▶ _SOURCE RECORDS_:
+-------+
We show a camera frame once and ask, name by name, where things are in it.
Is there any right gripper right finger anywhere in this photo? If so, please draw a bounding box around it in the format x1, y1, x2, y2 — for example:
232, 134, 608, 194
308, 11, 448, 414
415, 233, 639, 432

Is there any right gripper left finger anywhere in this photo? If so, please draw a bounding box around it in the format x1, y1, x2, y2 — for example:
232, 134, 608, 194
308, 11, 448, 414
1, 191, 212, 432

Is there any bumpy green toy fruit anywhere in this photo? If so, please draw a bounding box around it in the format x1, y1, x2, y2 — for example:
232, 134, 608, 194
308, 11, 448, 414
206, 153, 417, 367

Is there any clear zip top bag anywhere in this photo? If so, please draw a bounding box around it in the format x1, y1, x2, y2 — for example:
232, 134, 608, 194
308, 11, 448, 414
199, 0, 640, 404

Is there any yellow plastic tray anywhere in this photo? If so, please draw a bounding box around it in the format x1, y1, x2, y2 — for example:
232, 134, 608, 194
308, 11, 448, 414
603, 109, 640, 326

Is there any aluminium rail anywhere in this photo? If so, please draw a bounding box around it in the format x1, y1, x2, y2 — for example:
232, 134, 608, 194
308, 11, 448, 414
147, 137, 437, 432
+-------+
▶ _WHAT YOU WILL DO_:
Search the listing above for the string "example" and return each line it appears on.

▶ _RESPONSE TO THE EXERCISE_:
Is there any right gripper right finger anywhere in this photo? If so, please draw a bounding box around it in the format x1, y1, x2, y2 — for example:
Is there any right gripper left finger anywhere in this photo? If so, please draw a bounding box around it in the format x1, y1, x2, y2 — for example:
Is there any bumpy green toy fruit anywhere in this photo? If so, please draw a bounding box around it in the format x1, y1, x2, y2 — for example:
Is there any clear zip top bag anywhere in this photo? If so, please draw a bounding box around it in the format x1, y1, x2, y2 — for example:
Is there any yellow plastic tray anywhere in this photo? If so, please draw a bounding box around it in the format x1, y1, x2, y2 — for example:
Is there any aluminium rail anywhere in this photo? If so, please draw a bounding box around it in the format x1, y1, x2, y2 — for example:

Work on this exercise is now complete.